A statue of Bud Selig is being erected in Milwaukee?

They're kidding, right?

Every time I inch closer to agreeing that steroid users should be banned from the Hall of Fame, something happens to keep me inclined toward voting for them.

A proposed statue of Bud Selig is the latest of those somethings.

Isn't that like the Cy Young Award being renamed the Roger Clemens Award or Barry Bonds winning a Nobel Prize for fair play?

Seriously, I'm supposed to quit voting for Mark McGwire for the Hall of Fame, but the Brewers can build a monument to Bud Selig?

I understand that Selig will receive this honor because Milwaukee might not have Major League Baseball without him.

Still, isn't this the same Bud Selig who was the commissioner of the steroids era?

If the CEO of another business didn't protect its integrity any better than Selig did baseball's, he would have been fired in disgrace a decade ago.

Yet Selig remains commissioner to this day.

That's why I disagree with fans who don't want cheaters in Cooperstown. I understand the sentiment. I vote for McGwire every year he's on the ballot but don't really want him in the Hall.

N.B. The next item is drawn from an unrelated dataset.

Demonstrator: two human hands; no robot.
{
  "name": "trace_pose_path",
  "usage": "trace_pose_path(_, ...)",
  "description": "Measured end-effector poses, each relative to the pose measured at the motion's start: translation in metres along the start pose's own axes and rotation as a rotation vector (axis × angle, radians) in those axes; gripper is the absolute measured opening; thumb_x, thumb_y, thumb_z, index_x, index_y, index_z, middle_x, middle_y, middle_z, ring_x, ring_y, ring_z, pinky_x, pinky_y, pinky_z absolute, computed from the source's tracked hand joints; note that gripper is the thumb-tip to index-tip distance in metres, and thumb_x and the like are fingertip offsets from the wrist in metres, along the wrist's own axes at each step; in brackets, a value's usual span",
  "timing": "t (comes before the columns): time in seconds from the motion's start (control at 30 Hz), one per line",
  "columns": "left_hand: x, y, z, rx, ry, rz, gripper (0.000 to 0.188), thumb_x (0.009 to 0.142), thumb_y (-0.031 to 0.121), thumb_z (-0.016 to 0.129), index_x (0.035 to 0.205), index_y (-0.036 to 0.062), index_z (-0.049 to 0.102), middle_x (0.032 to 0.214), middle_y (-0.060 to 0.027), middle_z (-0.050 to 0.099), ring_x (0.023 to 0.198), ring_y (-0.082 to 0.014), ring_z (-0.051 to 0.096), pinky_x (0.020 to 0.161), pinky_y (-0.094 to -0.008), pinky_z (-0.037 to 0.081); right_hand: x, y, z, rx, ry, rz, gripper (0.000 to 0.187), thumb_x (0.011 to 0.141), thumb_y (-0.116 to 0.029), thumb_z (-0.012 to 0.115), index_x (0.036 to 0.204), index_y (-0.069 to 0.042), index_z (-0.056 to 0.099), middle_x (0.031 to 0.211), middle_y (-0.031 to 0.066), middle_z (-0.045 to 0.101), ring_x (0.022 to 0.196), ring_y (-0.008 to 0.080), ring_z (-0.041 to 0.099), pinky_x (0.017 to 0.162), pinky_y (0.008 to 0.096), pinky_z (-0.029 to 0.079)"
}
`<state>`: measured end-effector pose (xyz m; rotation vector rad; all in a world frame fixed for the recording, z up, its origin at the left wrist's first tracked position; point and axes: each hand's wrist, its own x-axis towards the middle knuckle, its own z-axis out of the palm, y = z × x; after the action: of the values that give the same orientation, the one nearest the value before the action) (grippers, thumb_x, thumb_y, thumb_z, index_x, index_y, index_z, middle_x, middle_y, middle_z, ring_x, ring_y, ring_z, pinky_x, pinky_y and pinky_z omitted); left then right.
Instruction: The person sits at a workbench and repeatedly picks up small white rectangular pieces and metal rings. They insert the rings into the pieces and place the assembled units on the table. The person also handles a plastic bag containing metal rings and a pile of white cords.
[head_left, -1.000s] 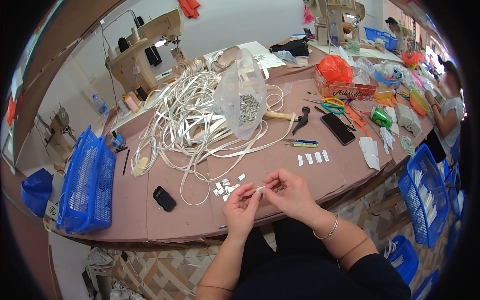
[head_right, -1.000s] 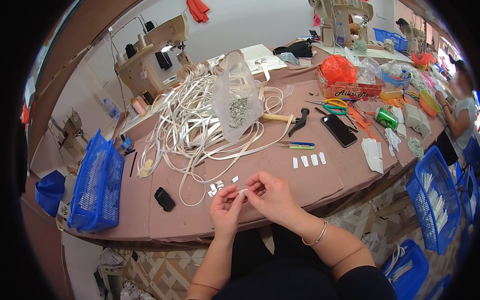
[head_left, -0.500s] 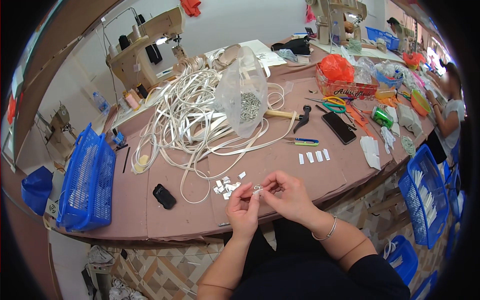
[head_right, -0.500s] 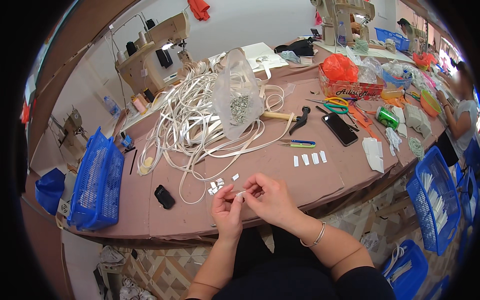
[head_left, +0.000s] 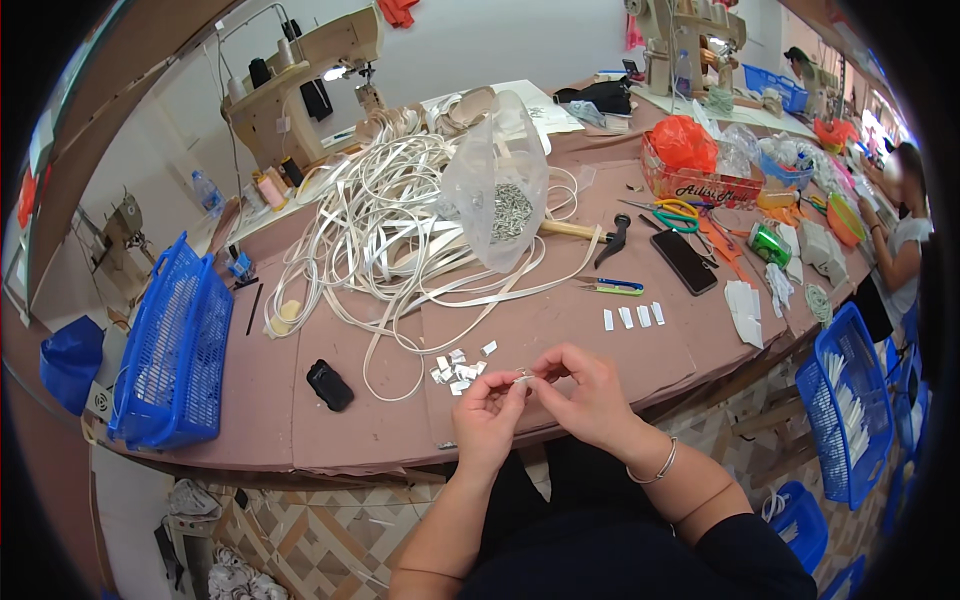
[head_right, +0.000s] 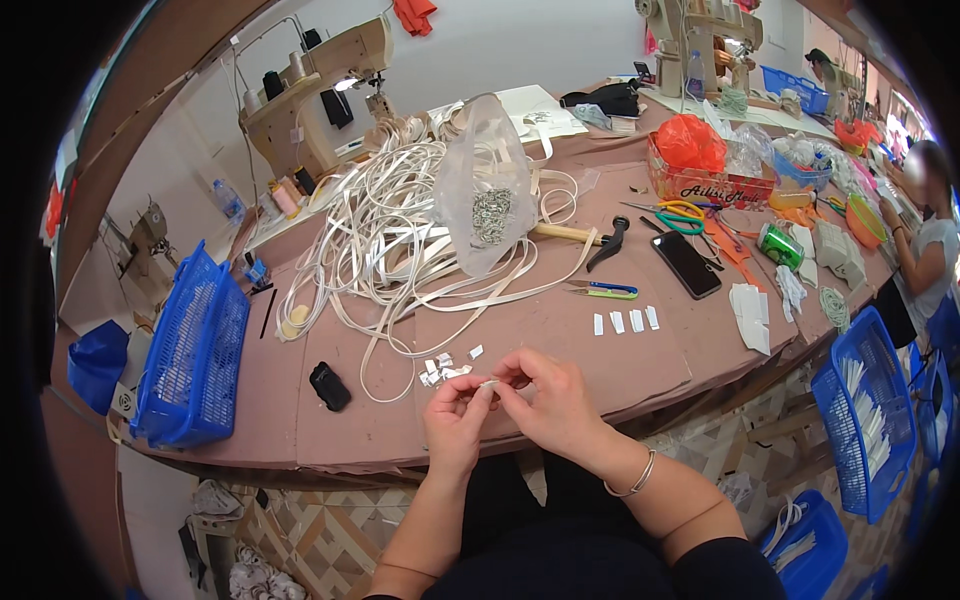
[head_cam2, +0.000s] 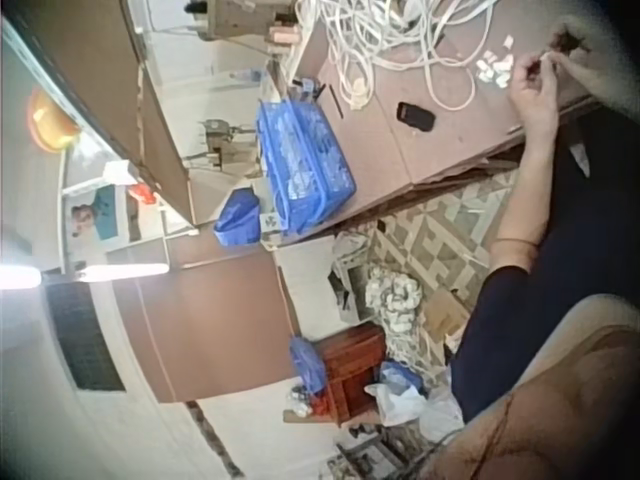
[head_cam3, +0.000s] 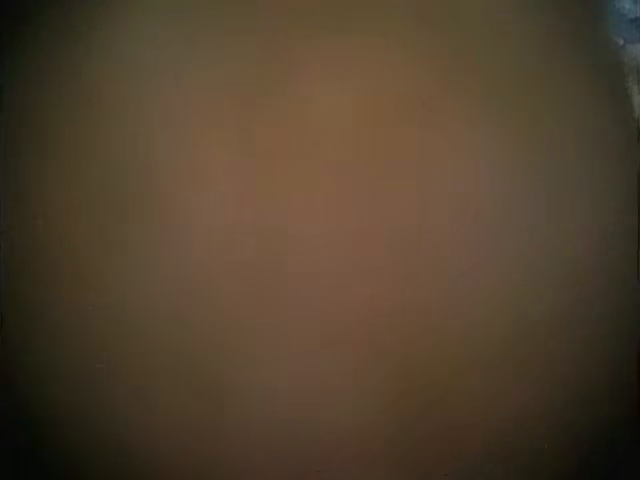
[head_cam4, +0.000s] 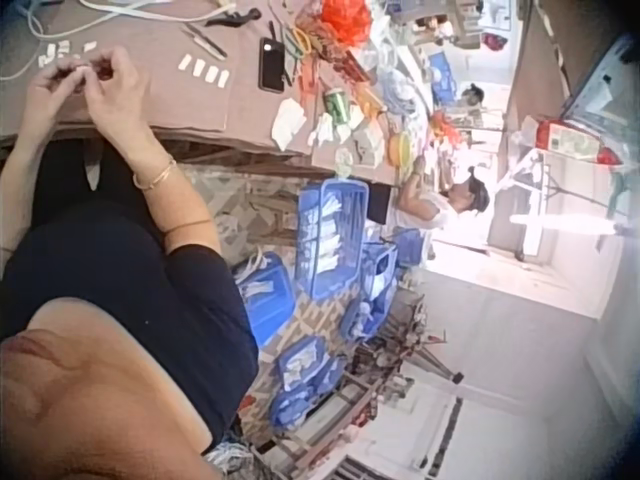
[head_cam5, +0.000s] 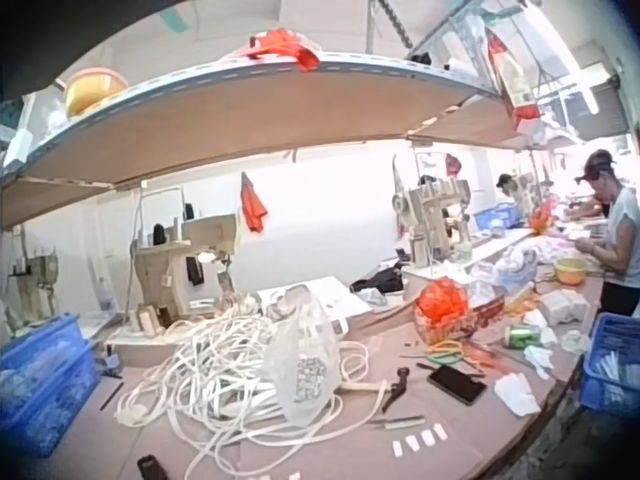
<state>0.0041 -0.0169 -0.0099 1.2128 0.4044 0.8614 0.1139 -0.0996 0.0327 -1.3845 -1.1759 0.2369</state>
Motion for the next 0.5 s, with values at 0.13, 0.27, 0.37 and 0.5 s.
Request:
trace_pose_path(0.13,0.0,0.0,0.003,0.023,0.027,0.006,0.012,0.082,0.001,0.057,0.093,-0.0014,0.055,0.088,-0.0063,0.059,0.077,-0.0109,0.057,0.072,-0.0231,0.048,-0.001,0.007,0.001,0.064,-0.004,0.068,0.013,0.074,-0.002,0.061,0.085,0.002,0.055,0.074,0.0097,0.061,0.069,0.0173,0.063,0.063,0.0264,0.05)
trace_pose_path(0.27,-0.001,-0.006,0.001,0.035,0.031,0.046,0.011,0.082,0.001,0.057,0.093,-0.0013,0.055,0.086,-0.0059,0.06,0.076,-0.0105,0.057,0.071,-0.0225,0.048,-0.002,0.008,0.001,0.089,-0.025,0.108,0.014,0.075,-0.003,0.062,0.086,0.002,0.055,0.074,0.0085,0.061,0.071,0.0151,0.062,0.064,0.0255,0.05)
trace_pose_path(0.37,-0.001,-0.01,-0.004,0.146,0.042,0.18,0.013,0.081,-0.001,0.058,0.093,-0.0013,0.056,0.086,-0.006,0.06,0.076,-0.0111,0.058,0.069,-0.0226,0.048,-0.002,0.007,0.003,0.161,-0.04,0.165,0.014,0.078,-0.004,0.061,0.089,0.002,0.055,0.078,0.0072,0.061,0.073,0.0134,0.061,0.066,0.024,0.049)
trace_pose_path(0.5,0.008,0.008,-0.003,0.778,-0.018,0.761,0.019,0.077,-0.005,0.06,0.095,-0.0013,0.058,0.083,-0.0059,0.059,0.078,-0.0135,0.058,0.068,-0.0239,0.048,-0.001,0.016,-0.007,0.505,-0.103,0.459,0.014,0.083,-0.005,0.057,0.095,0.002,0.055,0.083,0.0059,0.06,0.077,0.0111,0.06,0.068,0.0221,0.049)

What I do want is equal enforcement of all our anger. Punishing only premier players is too selective.

Maybe 10 to 12 performed well enough for Hall consideration and they would be the only people in all of baseball held accountable for the era.

Among those who wouldn't be are owners and upper-management types who still are prospering now from being irresponsible then.

That includes everybody from Jerry Reinsdorf to John Schuerholz to Tony La Russa to - well, to just about everybody in the game at the time.

If you guaranteed that others from the era never would make the Hall, I'll stop voting for players who used steroids. But let's face it. Selig will get in his first time on the ballot.

Many express opposition to the McGwires getting into Cooperstown, yet they aren't concerned with the Seligs getting there.

Essentially, your e-mails tell me, that's because the McGwires actually used steroids and the Seligs didn't.

Sorry, but that logic isn't logical enough for me.

The commissioner, owners, general managers and managers had to know - just had to know - that players were using performance enhancers. Still, they did little or nothing.

The counter to that argument is that they had no choice because the players union blocked drug testing.

Ah, but it seems to me that CEO Selig could have done quite a bit.

First, he privately could have encouraged others in the game to report to MLB security their suspicions that specific players were using.

Second, to embarrass the union into action Selig could have used his pulpit to emphasize the severity of the problem to the public and the media.

Finally, instead of waiting for Congress to get involved, Selig could have asked his college roommate, U.S. Sen. Herb Kohl of Wisconsin, to involve it sooner.

That would have helped the game, but instead Selig chose not to jeopardize cash flow.

Folks, I'll start punishing the McGwires when others stop erecting statues of the Seligs.